What to work on:
Within the entries below, please return exactly the lines from the one with "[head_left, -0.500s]" through the one with "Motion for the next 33", leaving out any pictures.

[Records from a data collection]
*** Begin section ***

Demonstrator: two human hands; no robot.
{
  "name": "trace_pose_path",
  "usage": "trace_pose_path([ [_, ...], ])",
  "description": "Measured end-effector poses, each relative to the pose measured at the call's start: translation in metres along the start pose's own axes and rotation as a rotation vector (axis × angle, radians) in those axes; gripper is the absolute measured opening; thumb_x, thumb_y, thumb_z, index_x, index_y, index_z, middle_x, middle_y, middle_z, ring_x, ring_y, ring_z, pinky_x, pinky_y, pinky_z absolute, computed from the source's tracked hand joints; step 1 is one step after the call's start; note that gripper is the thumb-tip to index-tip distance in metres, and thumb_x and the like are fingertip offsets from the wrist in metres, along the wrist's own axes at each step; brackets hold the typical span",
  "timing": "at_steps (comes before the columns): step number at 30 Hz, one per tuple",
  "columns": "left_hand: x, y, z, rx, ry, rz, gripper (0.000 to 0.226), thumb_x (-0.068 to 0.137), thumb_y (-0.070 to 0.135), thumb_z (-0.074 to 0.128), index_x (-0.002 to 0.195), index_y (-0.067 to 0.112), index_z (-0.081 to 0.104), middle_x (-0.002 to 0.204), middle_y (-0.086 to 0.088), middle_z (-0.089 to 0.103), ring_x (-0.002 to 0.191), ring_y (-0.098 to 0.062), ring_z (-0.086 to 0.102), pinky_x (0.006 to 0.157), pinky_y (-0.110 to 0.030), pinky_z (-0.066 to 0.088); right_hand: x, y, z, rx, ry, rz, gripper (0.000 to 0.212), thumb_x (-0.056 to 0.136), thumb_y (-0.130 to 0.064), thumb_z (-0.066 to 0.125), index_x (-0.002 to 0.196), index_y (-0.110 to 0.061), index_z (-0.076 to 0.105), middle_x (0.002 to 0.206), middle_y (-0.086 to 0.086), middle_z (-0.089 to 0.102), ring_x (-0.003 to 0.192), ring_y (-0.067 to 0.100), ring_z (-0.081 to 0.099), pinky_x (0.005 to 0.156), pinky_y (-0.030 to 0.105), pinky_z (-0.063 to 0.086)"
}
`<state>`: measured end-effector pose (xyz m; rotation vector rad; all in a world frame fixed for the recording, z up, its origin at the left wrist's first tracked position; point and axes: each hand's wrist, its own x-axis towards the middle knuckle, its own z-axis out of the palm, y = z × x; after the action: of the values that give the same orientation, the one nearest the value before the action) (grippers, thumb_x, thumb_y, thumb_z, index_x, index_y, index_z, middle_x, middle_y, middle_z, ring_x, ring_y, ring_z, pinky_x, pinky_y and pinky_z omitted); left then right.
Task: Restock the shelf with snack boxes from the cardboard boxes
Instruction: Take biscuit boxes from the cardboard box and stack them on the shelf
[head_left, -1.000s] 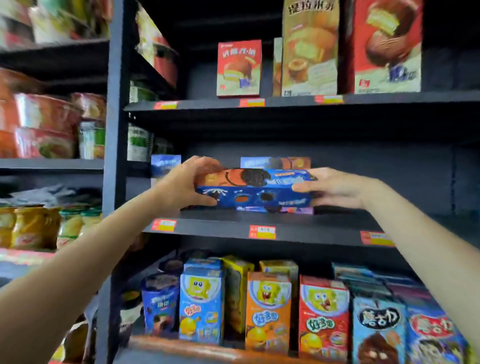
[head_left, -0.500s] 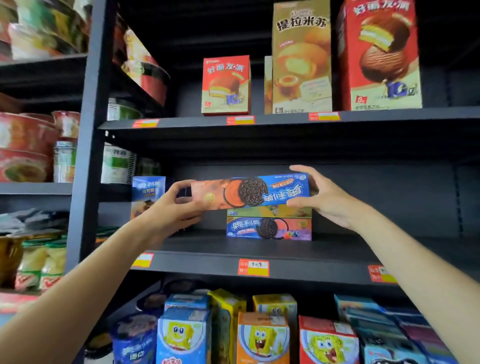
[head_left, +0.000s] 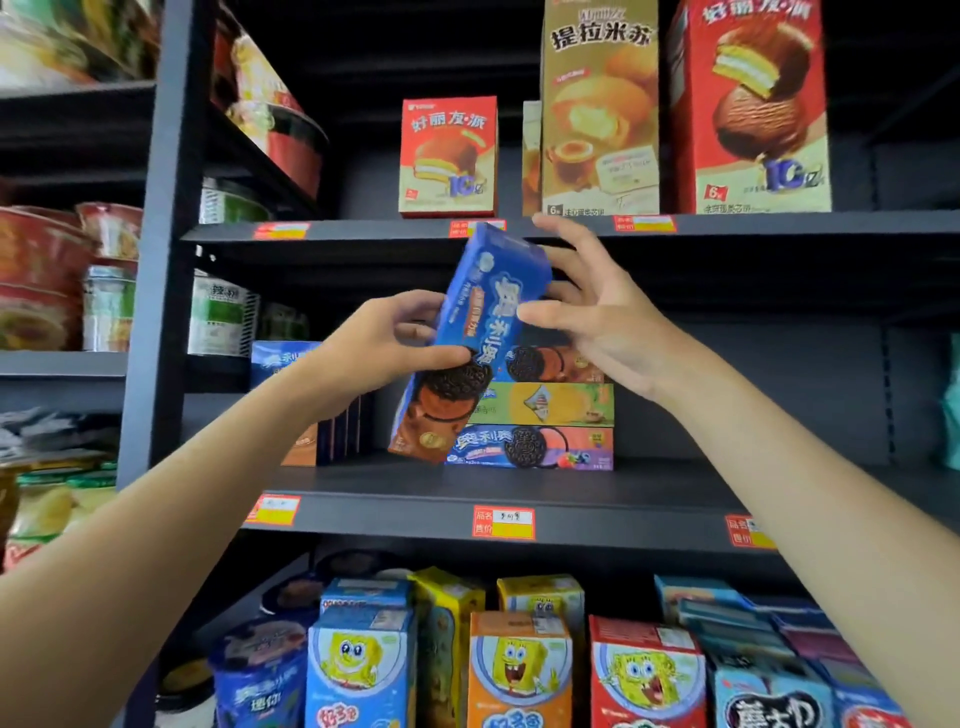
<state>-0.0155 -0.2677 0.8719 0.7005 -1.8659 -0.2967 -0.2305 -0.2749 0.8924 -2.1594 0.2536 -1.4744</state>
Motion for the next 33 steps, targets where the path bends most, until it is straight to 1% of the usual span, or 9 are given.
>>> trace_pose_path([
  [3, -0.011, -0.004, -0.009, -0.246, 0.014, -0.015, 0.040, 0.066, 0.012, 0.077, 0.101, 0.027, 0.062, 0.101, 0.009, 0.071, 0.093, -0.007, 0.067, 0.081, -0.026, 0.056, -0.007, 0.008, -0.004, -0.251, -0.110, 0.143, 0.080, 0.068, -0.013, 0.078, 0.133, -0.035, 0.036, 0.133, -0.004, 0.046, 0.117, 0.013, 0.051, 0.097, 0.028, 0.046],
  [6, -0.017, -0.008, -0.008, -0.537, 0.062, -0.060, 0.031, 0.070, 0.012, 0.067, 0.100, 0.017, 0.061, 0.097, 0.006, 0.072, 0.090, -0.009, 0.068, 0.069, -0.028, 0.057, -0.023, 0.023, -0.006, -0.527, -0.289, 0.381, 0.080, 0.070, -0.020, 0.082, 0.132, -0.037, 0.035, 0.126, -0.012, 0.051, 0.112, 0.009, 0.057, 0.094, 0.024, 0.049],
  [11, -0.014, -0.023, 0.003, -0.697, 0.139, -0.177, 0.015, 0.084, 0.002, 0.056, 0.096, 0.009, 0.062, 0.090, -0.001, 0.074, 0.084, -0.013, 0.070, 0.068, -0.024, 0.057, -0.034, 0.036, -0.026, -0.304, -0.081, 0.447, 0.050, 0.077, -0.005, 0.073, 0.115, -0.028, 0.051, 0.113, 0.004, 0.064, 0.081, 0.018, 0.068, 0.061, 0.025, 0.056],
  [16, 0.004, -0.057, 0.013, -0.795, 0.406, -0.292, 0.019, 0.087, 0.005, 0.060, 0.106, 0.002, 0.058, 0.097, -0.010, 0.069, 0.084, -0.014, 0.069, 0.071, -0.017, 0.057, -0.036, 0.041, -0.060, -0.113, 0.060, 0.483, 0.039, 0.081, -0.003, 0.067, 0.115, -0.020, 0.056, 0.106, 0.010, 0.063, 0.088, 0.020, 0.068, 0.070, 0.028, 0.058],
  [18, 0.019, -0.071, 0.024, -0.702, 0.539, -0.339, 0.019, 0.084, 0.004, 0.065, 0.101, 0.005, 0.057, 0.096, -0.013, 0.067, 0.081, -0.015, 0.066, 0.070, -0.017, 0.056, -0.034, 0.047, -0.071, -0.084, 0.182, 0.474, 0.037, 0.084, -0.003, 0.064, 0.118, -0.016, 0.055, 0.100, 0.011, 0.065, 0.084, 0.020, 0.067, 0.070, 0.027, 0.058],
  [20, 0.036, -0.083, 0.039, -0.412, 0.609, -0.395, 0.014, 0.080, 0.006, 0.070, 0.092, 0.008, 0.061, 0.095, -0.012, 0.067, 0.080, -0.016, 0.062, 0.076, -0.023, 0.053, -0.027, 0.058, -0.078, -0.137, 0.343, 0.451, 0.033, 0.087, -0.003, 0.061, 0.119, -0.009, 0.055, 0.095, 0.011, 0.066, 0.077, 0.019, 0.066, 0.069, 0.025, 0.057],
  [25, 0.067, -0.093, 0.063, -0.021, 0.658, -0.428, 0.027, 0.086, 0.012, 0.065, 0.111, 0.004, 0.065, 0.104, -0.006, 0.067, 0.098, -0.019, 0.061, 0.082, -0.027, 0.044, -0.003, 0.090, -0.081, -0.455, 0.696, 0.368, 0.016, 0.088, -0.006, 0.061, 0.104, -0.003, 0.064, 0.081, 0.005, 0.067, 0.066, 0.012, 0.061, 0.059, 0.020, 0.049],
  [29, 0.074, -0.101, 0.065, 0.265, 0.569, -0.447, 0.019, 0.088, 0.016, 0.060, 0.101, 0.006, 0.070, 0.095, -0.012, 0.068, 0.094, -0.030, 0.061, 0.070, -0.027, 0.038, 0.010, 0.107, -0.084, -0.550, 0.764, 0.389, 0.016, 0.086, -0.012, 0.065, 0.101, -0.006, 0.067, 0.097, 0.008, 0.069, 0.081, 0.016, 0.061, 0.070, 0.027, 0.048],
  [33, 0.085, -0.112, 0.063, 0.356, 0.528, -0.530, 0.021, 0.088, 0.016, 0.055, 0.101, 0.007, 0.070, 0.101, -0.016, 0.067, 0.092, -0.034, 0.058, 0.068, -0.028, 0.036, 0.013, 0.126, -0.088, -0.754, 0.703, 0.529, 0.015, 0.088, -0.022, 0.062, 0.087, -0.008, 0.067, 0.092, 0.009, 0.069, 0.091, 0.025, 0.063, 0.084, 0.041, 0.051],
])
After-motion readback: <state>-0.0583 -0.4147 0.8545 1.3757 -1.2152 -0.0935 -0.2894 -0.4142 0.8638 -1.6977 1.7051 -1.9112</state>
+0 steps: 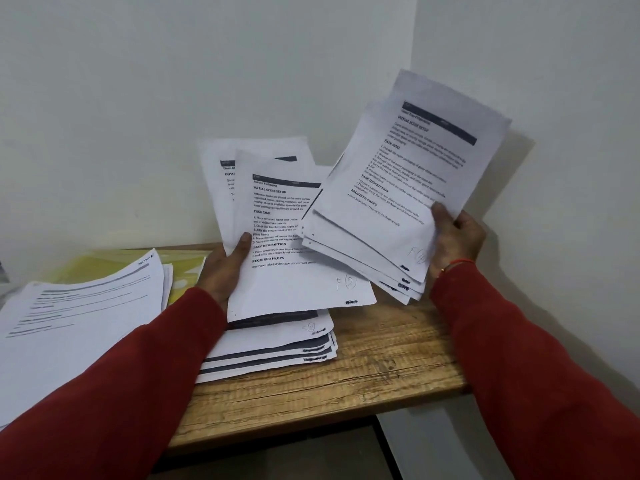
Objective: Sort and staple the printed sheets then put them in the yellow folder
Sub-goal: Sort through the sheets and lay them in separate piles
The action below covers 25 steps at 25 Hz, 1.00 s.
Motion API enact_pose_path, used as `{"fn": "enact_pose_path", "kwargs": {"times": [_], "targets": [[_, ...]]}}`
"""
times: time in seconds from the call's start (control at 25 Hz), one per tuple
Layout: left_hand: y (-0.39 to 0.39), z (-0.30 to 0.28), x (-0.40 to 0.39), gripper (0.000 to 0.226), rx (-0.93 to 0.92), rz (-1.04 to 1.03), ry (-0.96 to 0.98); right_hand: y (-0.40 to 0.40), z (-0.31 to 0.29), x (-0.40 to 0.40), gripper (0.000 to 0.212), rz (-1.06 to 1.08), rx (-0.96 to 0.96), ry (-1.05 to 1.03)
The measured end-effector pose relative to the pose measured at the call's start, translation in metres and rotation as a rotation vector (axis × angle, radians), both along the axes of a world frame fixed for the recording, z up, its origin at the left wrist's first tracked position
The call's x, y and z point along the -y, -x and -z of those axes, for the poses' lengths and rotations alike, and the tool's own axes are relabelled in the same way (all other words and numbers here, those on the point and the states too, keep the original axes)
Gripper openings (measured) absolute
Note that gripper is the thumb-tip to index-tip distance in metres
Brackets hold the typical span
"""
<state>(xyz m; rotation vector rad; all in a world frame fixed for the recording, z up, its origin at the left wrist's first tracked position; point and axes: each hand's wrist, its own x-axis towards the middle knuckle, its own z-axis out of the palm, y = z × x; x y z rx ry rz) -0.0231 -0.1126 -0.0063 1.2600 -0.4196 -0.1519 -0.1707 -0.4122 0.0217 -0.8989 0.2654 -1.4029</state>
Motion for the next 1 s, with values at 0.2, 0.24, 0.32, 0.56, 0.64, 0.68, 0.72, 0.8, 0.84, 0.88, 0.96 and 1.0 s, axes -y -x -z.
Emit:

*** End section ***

Result for this exercise:
[head_left, -0.500s] 
[head_left, +0.000s] 
<state>-0.0155 -0.2677 0.8719 0.7005 -1.8659 -0.2967 -0.2305 -0.2749 0.8924 -2.1594 0.2536 -1.4744</state>
Motion for the next 33 steps, targets where the path bends most, until it is straight to 1% of the usual span, or 9 are given.

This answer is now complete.